The intention of this article is to discover and examine the problems creativecommons.org has with regards to user experience, accessibility, ease of use, content, etc. Constructive thoughts about how you feel the site currently looks and works, and how you believe it could be improved.
Site Architecture and Design
- What is CC; Why is it compelling?
- How can I use/understand CC easily and efficiently?
- Remove the blog from the front page of the site and replace it with a concise summary of CC and a handful of highly relevant links to other parts of the site. I seriously doubt whether many people go to CC.org simply to read the blog, and those that do will have no problem clicking on a new tab that says "Weblog." Most people interested in the CC blog are probably somewhat technical and will most likely be using a feed aggregator of some sort. Rename "Jurisdiction News" to something like "Latest News" and incorporate items from the CC blog into the list, then move the list into the right column where there is presently nothing but whitespace, thereby leaving more room for relevant content in the main content area.
- The "Support" tab has an unfortunate name. When I'm at a website and I see a link to "Support" the first thing I think about is "Technical Support" or Help, not a place where I can donate money or buy things. It could perhaps be made more clear with something like "Support CC" or "Donate" or anything that disambiguates it from the normal "help me" meaning on the web.
- The "Participate" tab should be renamed to something like "Wiki" or "CC Wiki" so that it's clear that CC has a wiki. My mind makes no natural connection between the word "participate" and a wiki. People, even non-technical ones, know about wikis these days, and to make it clearer on the front page that we have one might increase the traffic to it.
Information and Content
- An average, non-technical, person should be able to come to CC.ORG, and very quickly find out the basics of what CC provides and how it can help him. As it stands, a first time visitor has a hard time digging into the dense information currently provided.
- Ideally, less words up front.
- People new to CC would probably prefer bite sized introductions, and pictures — compelling hooks to allow them to learn and, hopefully, disseminate to friends, colleagues, students. Long articles describing what CC is, and what the licenses are, etc. are great for those who already know about CC.
- Videos easy to find
Specific pages needing overhaul
Near duplicate content
Please list highly redundant pages so we can decide which to merge and which to more highly focus:
- http://creativecommons.org/presskit now includes not just graphics, approximately same information as http://creativecommons.org/about (one click away for latter)
- http://creativecommons.org/about/licenses/meet-the-licenses / http://creativecommons.org/about/license/
Wiki Main Page
- http://wiki.creativecommons.org/Main_Page -- way too much text and way too much info to take in; could definitely be streamlined so that pertinent info is easy to find right away
- The About page is currently a compendium of links to many things that having nothing to do with CC as an organization.
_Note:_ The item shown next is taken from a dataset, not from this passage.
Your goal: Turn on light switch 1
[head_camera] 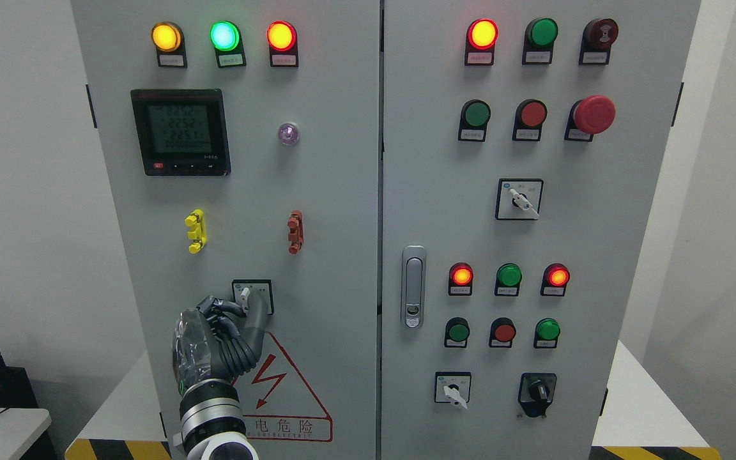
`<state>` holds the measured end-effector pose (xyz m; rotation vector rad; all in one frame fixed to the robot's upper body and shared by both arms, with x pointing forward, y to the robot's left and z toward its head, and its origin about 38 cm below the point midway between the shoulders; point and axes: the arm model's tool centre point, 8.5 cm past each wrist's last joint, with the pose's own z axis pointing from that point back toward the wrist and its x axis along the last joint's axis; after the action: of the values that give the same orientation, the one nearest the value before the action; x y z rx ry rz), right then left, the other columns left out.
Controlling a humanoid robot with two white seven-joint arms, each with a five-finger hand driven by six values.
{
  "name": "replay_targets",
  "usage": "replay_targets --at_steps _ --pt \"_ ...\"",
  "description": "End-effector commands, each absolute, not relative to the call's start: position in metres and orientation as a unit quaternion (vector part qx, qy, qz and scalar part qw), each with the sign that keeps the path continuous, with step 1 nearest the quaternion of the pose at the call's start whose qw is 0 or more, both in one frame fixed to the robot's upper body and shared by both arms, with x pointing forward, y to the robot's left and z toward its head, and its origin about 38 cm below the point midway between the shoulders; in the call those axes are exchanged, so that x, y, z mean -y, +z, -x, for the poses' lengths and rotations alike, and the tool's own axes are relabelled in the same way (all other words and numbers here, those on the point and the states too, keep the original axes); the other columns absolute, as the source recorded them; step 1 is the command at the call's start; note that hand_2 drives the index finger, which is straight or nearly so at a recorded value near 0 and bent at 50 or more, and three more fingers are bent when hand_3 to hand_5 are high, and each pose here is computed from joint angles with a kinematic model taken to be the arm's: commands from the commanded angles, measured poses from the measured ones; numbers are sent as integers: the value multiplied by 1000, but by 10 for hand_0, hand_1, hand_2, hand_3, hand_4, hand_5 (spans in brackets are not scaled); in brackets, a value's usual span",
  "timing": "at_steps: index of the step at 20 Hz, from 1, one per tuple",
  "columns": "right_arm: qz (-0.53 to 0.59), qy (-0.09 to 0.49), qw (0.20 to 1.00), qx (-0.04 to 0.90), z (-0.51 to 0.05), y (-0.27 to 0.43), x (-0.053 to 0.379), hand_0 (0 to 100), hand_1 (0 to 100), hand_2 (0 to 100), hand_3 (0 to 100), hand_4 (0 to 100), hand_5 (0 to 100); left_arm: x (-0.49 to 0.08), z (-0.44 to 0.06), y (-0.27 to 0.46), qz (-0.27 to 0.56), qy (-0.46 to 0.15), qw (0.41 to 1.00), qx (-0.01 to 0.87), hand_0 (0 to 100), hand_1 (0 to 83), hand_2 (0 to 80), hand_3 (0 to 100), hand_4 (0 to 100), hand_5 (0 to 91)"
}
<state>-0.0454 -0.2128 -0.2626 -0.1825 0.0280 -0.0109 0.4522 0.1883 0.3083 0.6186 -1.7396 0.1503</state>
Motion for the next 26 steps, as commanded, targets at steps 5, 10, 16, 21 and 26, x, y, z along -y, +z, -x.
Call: replay_targets --at_steps 5,10,16,21,26 --pt "89 8 996 -12 45 -263 211 120 389 0 0 0 0 -188 -452 308 -265 63 601 751 845 543 630 1000 1000 846" --pt "90 8 996 -12 45 -263 212 120 389 0 0 0 0 -188 -452 308 -265 63 602 751 895 545 627 1000 1000 846" --pt "90 8 996 -13 46 -263 212 120 389 0 0 0 0 -187 -452 308 -264 62 602 751 938 574 623 1000 1000 843" --pt "90 8 996 -12 45 -263 212 120 389 0 0 0 0 -183 -452 307 -262 56 602 752 988 634 618 1000 1000 842" --pt "90 8 996 -12 45 -263 212 120 389 0 0 0 0 -181 -453 306 -255 48 606 752 1000 636 617 1000 1000 843"
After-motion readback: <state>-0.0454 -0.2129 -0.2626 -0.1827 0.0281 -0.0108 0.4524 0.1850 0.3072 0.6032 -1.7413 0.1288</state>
To me, the About page should have nothing more than a synopsis of the organization, the history and perhaps a link to the People/Staff page.
- There should be a listing of the FFAQ questions above the contact form, which links to the answers on the FFAQ wiki page. Right now there is a bit of text suggesting that someone take a look at the FAQ, but clearly few people do. The vast majority of info@ emails could be headed off if people were to actually read the FFAQ, so actually having some text like "Is your question like one of these: <iteration of FFAQ questions>?" above the contact form might preemptively answer many people's questions, and lighten the load to info@.
Theme and Layout
- Updated results page
- There is a fairly urgent need to reword the descriptive text to clarify unambiguously and in no uncertain terms that the chooser is in no way whatsoever a registration form, nor is it creating a unique license of any sort. It's need to explicitly state, and probably in a highlighted fashion, that it is nothing more and nothing less than a helpful tool to help someone select the right type of license, and also useful for generating some good HTML for the purposes of marking a work online. I can't tell you how many info@ emails I get where people think that they are creating a license or registering a work. And if the info@ emails can be taken a somewhat representative sample of the general CC-using public, then there is a huge amount of mis-understanding floating around.
- An easier way to quickly attribute a work via the deed.